D’autres objections, enfin, visent certaines suppositions du système de Ptolémée, qui sont parfaitement conciliables avec les agencements d’orbes solides imaginés par les Hypothèses et par Alhazen, sans être, d’ailleurs, nécessitées par ces agencements.

C’est ainsi que Bacon juge[1] inadmissible les mouvements oscillatoires qu’en l’Almageste, Ptolémée impose aux épicycles des planètes ; seuls, des mouvements de rotation toujours dirigés dans le même sens lui paraissent compatibles avec les principes de la Physique.
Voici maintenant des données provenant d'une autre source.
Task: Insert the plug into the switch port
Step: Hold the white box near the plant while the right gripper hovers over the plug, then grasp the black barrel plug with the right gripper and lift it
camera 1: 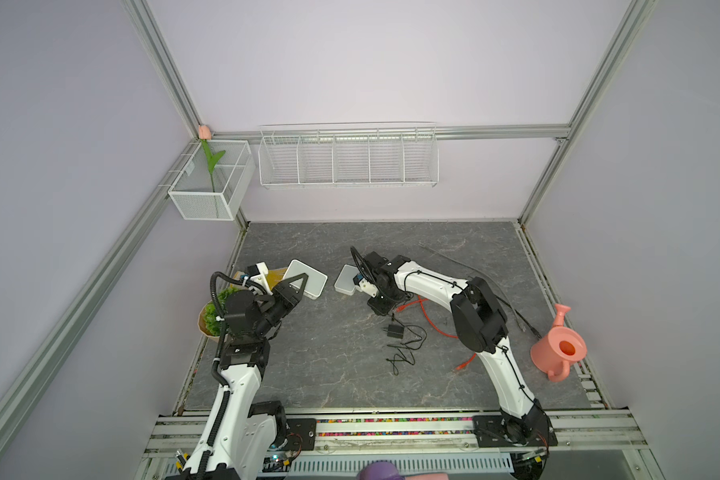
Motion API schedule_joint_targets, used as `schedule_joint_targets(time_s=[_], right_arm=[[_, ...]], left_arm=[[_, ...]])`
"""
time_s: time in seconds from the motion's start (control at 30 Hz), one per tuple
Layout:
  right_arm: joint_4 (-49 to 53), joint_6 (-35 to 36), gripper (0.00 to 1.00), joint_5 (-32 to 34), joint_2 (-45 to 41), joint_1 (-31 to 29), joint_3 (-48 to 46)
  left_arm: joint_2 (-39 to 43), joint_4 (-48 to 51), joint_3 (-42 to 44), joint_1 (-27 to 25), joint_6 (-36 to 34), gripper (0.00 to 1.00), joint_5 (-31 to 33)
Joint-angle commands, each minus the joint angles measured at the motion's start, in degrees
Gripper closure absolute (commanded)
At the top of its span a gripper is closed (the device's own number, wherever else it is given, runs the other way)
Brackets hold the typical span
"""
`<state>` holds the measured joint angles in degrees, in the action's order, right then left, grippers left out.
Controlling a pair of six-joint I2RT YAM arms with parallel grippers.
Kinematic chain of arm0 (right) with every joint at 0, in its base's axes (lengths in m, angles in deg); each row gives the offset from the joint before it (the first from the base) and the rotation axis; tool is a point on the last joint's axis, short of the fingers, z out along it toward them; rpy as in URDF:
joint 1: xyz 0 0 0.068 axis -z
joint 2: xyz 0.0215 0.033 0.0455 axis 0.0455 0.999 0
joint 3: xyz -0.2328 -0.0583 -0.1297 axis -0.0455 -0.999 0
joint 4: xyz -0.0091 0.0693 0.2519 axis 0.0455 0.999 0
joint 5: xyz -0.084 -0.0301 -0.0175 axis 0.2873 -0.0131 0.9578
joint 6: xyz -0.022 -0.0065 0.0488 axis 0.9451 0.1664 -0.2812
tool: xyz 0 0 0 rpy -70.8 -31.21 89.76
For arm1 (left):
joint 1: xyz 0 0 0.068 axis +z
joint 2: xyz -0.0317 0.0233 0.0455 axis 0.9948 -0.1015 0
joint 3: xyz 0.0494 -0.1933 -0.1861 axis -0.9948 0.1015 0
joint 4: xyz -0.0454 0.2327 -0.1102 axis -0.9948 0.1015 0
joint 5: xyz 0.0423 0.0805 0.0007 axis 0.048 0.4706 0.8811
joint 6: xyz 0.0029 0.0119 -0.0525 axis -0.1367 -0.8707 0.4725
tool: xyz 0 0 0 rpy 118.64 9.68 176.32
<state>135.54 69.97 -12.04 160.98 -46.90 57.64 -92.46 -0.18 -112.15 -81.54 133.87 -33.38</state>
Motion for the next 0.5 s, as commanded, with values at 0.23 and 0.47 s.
schedule_joint_targets(time_s=[0.23, 0.47], right_arm=[[2.3, 1.2, 0.72, 1.2, 3.1, 0.4, 2.8], [2.8, 1.1, 0.87, 1.4, 3.3, 0.3, 2.7]], left_arm=[[1.2, -0.5, 0.3, 0.9, 0.4, 1.0, -1.5], [1.3, 0.0, -0.3, 1.2, 0.1, 1.0, -2.0]])
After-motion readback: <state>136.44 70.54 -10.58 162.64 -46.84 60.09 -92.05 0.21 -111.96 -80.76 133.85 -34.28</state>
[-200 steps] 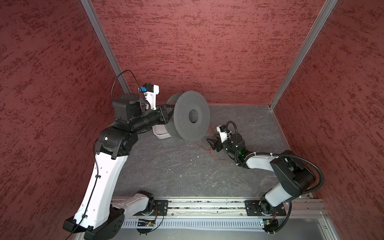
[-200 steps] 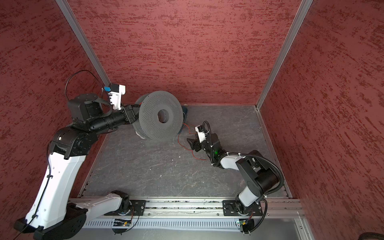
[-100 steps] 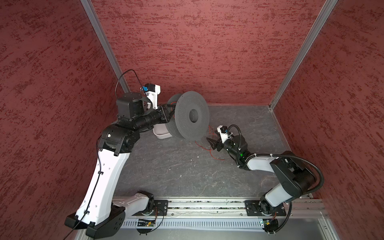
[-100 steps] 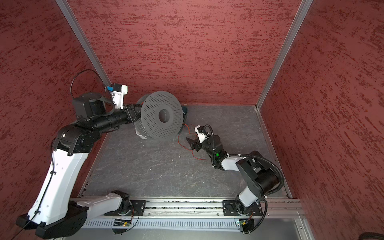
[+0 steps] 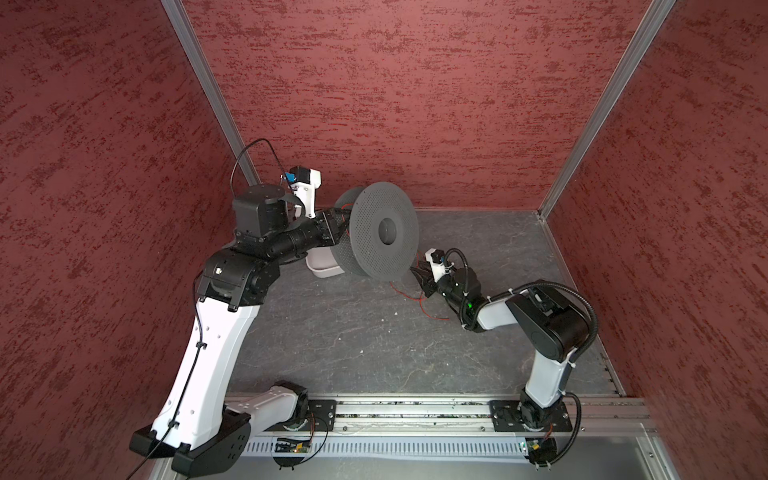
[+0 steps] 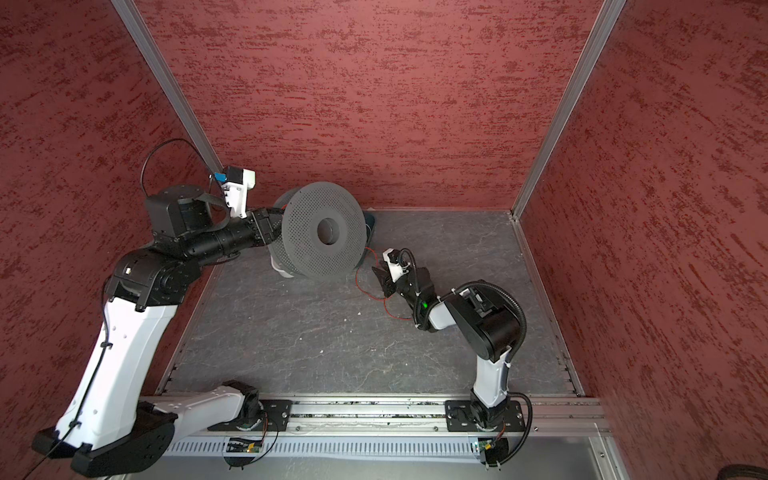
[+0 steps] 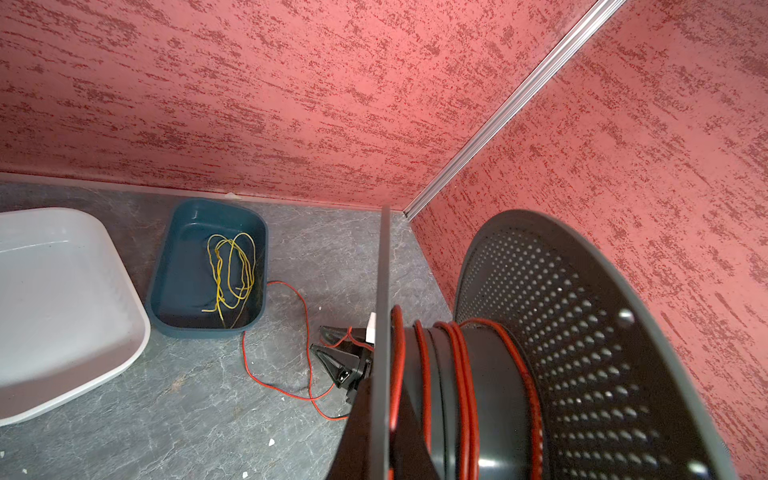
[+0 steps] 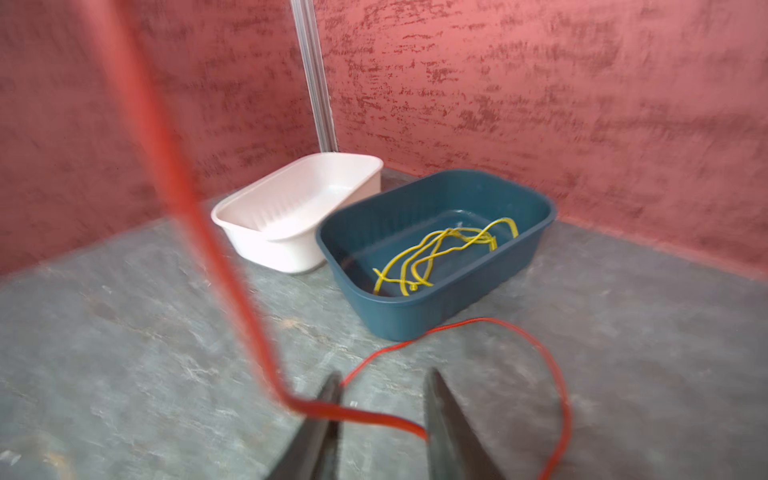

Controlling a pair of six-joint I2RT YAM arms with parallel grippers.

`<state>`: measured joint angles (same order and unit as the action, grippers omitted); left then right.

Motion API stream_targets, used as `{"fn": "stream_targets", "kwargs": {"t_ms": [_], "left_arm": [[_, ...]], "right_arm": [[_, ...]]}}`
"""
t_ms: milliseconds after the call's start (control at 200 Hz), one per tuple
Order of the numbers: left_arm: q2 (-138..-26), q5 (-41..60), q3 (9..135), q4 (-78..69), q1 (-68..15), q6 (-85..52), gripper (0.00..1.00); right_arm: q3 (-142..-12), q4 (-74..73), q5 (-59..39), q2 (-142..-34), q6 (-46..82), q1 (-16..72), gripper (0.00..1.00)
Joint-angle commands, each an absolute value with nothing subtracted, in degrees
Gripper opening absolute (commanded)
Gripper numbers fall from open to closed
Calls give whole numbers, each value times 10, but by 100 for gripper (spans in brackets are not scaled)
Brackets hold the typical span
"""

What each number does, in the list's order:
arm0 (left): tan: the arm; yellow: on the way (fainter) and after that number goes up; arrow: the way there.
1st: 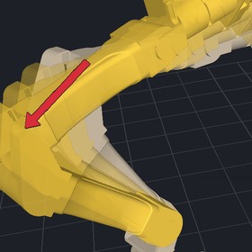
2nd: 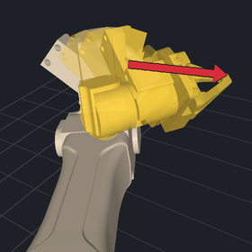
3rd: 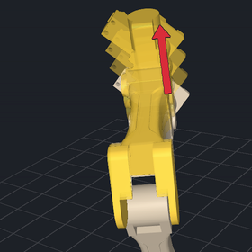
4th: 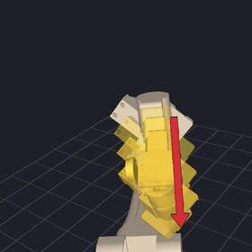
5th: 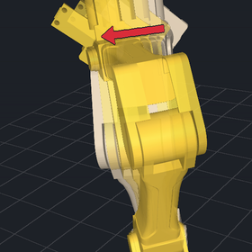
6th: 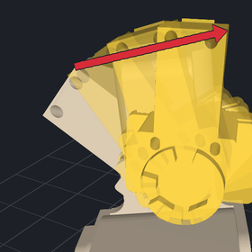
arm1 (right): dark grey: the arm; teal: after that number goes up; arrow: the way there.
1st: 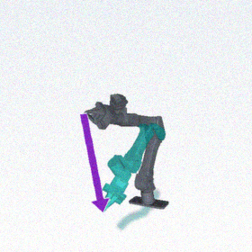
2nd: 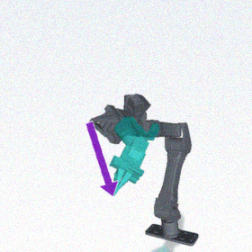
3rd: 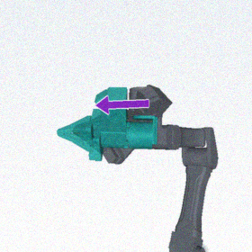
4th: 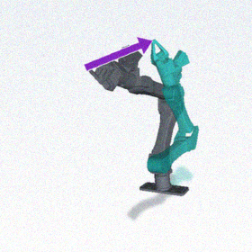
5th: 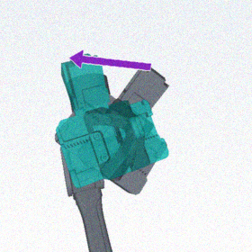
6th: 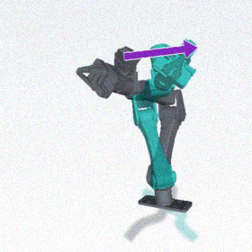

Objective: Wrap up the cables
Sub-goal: 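Grasp the red cable near the spool with the right gripper, then carry the red cable around the hub with the right while the left tilts the spool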

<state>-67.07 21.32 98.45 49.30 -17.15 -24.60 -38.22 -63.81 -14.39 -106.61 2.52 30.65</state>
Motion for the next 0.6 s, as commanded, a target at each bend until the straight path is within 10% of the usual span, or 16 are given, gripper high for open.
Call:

Dans ses Hypothèses des planètes, Ptolémée attribuait aux épicycles des mouvements qui eussent pu satisfaire aux exigences de Bacon ; mais il est probable que celui-ci ne lisait pas les Hypothèses des planètes ; ces Hypothèses, au Moyen Âge, paraissent être demeurées inconnues des astronomes. Du moins eût-il été logique qu’il admît la théorie de l’oscillation des épicycles proposée par l’Almageste, puisqu’il reçoit avec admiration le mouvement tout semblable que le Tractatus de motu octavæ sphæræ attribue à la sphère des étoiles fixes.

Enfin, l’auteur de l’Opus tertium dresse, contre l’hypothèse de l’épicycle solide, imaginée par les modernes, une très forte objection que nul, à notre connaissance, n’avait proposée avant lui.

Aristote et, à sa suite, tous les Péripatéticiens ont admis que toute planète est invariablement liée à son orbite, qu’elle y est fichée comme un Clou dans une roue ; une planète n’a donc aucun mouvement propre ; elle se meut seulement κατὰ συμϐεϐηϰός, per accidens, entraînée par le mouvement de son orbite.

De cette proposition, la Lune fournit une démonstration palpable ; entraînée dans la révolution d’un orbe concentrique à la Terre, elle doit tourner vers nous toujours le même hémisphère ; aussi la tache qui s’y dessine garde-t-elle toujours le même aspect.

  1. Un fragment Inédit…, p. 134. — Liber secundus communium naturalium, éd. Steele, pp. 440-441.